Festival national du film d’animation : Un “virus tropical” contamine les spectateurs

Festival national du film d’animation : Un “virus tropical” contamine les spectateurs
Gwendal Le Flem

La cérémonie d’ouverture du Festival national du film d’animation nous a envoûté. À tel point qu’on a attrapé un virus tropical venu tout droit d’Équateur et de Colombie.


Entrevue avec David Restropo Zuluaga et Edwina Liard

Suite aux discours d’ouverture prononcés en amont de la projection, les spectateurs ont pu bénéficier d’une brève entrevue avec le directeur de l’animation des personnages, David Restrepo Zuluaga et la productrice d’Ikki Films, Edwina Liard, qui s’appliquaient à nous retranscrire les paroles de son collaborateur. Mais la langue espagnole n’a pas été un frein à la communication : on entend les rires des spectateurs quand Mr. Restrepo Zuluaga glisse une petite blague. Il nous parle de son attachement tout particulier à “Virus Tropical”, premier long-métrage. Il aborde son futur projet en tant que réalisateur, “Chandasma”. Il nous confie aussi les difficultés rencontrées autour du film, de trouver des ressources financières à rencontrer un public.

Chandasma

“Virus Tropical”

Un film authentique, sensible et drôle. On est touché par cette histoire de vie que l’on n’a pas cherché à romancer. Une histoire qui nous semble tellement vraie, loin des clichés et crédulités.
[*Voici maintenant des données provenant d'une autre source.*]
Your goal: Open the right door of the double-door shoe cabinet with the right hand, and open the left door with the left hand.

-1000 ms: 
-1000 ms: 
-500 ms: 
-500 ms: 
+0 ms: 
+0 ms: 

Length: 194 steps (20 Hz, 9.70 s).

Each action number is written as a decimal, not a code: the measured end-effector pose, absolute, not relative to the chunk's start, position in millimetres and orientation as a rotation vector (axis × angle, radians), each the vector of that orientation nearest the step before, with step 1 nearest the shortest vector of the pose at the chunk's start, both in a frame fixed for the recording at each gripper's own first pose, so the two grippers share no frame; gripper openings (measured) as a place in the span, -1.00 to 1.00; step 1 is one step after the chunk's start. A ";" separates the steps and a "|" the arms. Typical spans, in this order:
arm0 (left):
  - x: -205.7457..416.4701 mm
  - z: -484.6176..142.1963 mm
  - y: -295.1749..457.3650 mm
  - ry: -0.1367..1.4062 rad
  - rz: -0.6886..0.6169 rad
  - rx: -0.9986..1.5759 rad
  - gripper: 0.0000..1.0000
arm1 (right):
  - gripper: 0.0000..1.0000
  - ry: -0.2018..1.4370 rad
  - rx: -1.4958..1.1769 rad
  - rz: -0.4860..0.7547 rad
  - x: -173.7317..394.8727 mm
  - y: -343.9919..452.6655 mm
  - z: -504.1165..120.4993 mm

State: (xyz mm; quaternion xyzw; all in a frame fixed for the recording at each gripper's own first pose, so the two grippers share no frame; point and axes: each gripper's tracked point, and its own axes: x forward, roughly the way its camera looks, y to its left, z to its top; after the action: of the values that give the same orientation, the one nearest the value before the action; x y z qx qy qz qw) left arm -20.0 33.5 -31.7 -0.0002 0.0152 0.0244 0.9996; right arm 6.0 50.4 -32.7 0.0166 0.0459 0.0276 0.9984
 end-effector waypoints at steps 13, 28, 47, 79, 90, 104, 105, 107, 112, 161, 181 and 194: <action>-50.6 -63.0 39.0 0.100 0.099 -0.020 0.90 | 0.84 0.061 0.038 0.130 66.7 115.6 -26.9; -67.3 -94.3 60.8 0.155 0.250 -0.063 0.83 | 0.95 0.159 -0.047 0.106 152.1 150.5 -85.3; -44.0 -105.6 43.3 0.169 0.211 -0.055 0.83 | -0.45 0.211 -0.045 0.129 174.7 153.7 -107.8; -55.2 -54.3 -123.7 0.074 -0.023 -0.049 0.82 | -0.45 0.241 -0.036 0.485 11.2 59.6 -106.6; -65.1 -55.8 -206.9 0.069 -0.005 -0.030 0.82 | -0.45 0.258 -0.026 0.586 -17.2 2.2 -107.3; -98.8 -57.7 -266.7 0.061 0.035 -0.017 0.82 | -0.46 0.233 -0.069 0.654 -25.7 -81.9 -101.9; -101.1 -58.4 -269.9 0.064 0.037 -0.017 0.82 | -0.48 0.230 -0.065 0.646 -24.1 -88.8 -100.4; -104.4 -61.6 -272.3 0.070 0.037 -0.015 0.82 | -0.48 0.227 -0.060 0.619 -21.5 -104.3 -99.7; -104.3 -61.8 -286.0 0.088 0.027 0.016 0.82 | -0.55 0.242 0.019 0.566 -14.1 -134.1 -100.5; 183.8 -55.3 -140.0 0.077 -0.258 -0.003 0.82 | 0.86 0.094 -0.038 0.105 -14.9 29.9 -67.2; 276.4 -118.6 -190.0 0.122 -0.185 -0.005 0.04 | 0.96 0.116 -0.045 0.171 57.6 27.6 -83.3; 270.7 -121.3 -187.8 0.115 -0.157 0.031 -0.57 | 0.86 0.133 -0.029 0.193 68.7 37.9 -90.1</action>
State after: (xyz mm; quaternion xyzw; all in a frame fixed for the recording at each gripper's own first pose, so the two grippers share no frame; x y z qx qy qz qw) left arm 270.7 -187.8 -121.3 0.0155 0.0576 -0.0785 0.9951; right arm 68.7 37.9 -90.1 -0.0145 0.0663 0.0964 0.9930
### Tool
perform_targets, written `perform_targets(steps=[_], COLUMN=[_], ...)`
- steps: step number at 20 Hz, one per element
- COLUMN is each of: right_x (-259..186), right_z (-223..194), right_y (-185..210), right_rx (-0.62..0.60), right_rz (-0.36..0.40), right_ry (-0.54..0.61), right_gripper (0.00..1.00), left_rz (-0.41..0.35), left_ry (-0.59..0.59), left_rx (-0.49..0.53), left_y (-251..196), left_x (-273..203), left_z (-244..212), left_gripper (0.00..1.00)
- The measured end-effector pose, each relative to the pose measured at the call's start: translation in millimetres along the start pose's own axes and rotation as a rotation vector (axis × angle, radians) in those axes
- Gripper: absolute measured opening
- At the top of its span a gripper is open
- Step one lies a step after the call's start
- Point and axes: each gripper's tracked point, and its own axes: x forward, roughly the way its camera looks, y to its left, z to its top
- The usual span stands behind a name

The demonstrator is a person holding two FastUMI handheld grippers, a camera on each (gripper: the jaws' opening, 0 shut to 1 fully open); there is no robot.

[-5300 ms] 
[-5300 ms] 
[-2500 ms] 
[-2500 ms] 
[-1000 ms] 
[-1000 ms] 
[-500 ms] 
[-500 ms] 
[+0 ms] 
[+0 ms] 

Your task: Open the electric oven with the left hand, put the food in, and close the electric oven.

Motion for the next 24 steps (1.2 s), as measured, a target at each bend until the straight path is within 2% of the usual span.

Il aborde avec sincérité les problèmes de vie que l’on peut rencontrer, les peines de cœurs, les difficultés des relations familiales. Ces disputes qui font jaillir des larmes de tristesse. Mais aussi un amour éminemment vrai. Un amour palpable qu’on a du mal à exprimer. Et puis, on est confrontés à tous les chagrins adolescents, à toutes ces questions qui paraissent si évidentes et qui pourtant ne le sont pas tant.

“Virus Tropical” est un film qui aurait mérité de rencontrer son public en France. Les personnages sont forts et attachants. On y évoque la difficulté d’élever des enfants. Comment les enfants observent, expérimentent, dépassent l’autorité et parfois souffrent. À quel point il est difficile de s’adapter lorsque l’on change de pays. La religion y est aussi traitée subtilement.

La VO est prenante, sans compter la magnifique BO qui nous emporte.

“Virus Tropical” est d’ailleurs une adaptation de BD que vous pourrez retrouver tout au long du festival aux points de vente de La Librairie Le Failler.